▶ _What you need to do_: Please count the lines in this listing that include the string "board", and give only the number.

-.-.-

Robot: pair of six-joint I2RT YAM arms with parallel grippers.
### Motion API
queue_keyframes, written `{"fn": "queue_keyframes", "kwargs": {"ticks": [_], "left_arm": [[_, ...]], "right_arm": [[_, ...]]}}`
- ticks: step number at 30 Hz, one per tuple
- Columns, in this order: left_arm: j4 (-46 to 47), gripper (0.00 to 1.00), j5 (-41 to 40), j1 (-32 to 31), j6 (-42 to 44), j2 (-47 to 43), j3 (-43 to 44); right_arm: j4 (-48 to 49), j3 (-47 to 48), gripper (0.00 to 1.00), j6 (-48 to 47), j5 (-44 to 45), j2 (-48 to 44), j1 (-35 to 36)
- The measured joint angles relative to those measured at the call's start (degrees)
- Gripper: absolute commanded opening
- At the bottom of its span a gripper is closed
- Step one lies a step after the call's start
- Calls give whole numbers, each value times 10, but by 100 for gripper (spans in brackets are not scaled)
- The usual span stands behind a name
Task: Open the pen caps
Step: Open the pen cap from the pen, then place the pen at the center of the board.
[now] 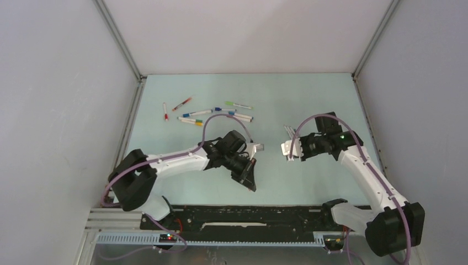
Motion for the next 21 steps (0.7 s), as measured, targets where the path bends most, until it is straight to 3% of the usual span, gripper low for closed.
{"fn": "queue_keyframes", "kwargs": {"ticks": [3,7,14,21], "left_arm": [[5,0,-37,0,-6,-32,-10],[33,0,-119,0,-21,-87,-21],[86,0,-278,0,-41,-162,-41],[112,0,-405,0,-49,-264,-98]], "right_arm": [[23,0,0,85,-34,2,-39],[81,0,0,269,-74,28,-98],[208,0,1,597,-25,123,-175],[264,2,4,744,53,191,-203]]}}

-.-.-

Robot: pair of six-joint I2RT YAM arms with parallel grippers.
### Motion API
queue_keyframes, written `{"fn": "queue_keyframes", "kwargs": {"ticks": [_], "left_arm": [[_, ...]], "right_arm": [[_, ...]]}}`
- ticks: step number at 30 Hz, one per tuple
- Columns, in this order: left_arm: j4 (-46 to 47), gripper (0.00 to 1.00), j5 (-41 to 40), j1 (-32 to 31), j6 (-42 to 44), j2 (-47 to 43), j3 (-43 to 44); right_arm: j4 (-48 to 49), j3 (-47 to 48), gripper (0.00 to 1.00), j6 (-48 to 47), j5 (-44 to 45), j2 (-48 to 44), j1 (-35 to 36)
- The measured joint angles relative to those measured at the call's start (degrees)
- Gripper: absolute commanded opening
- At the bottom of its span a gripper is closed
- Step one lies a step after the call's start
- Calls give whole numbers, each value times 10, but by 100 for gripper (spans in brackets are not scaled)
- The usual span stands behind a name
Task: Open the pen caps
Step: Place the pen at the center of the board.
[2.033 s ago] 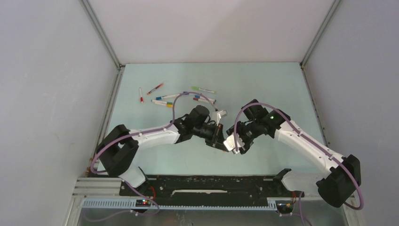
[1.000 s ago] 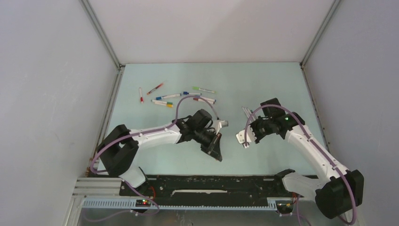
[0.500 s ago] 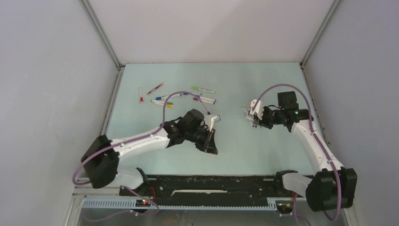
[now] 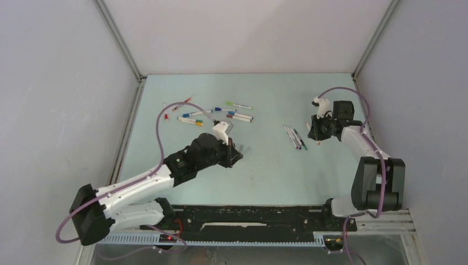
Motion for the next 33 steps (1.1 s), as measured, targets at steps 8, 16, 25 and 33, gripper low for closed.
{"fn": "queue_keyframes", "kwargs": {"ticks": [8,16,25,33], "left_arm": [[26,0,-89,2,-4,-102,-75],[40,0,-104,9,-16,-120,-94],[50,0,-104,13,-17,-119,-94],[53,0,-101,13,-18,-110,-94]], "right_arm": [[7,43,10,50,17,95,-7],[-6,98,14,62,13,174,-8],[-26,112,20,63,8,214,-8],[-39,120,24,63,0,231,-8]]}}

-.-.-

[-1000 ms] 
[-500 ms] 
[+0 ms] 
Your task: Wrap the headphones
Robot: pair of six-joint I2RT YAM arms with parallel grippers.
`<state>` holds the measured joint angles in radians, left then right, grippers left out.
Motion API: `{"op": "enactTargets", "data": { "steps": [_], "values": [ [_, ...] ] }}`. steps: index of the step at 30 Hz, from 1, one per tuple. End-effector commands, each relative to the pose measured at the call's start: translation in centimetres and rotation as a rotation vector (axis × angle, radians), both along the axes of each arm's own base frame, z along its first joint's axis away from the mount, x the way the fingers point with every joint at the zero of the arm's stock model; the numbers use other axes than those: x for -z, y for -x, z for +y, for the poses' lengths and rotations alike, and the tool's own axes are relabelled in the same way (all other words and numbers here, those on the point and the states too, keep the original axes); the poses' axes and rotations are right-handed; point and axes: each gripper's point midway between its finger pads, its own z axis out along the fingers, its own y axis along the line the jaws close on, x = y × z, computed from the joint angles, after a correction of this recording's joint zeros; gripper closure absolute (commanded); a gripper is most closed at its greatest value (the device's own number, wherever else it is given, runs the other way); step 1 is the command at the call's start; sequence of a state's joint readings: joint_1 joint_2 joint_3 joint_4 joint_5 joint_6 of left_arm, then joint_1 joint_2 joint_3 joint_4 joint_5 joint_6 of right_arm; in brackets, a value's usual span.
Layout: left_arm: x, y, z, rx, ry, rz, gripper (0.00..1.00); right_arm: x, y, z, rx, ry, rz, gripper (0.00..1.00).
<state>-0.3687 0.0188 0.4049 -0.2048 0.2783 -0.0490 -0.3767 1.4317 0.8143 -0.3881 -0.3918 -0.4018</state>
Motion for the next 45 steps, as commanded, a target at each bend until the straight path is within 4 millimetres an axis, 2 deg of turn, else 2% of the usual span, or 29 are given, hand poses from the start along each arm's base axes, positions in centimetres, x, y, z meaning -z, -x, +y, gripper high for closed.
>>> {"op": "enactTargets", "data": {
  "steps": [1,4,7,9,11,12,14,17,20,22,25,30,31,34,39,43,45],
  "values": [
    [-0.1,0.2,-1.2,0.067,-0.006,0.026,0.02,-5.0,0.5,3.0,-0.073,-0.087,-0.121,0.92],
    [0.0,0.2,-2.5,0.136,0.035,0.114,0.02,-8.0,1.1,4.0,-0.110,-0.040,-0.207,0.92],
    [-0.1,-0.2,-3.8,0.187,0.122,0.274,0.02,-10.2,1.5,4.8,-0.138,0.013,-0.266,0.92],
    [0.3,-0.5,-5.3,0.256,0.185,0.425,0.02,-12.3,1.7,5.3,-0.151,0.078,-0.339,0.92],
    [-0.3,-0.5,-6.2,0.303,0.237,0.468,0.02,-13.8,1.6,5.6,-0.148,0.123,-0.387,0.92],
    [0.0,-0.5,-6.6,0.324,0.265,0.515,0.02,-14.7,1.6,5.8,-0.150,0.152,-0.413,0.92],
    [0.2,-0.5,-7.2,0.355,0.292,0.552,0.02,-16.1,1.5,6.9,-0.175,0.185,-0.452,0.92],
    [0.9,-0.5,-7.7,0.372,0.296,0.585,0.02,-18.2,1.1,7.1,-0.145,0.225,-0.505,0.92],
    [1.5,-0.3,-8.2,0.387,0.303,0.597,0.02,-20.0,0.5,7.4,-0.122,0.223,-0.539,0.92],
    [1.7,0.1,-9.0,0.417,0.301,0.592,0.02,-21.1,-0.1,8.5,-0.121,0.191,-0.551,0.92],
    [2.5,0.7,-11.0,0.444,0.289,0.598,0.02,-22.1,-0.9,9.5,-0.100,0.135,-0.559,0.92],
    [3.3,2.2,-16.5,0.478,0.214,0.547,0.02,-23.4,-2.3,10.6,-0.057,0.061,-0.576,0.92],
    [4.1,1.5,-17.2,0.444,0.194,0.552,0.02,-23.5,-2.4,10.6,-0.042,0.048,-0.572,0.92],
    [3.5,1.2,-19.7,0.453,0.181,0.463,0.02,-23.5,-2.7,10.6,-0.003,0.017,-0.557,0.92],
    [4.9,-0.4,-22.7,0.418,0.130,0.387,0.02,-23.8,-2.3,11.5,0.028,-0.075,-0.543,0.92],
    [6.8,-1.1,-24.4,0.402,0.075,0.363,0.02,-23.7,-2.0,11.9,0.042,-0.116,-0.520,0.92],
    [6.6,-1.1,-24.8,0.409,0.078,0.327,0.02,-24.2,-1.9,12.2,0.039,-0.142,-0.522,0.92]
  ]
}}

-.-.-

▶ _Written response_: 2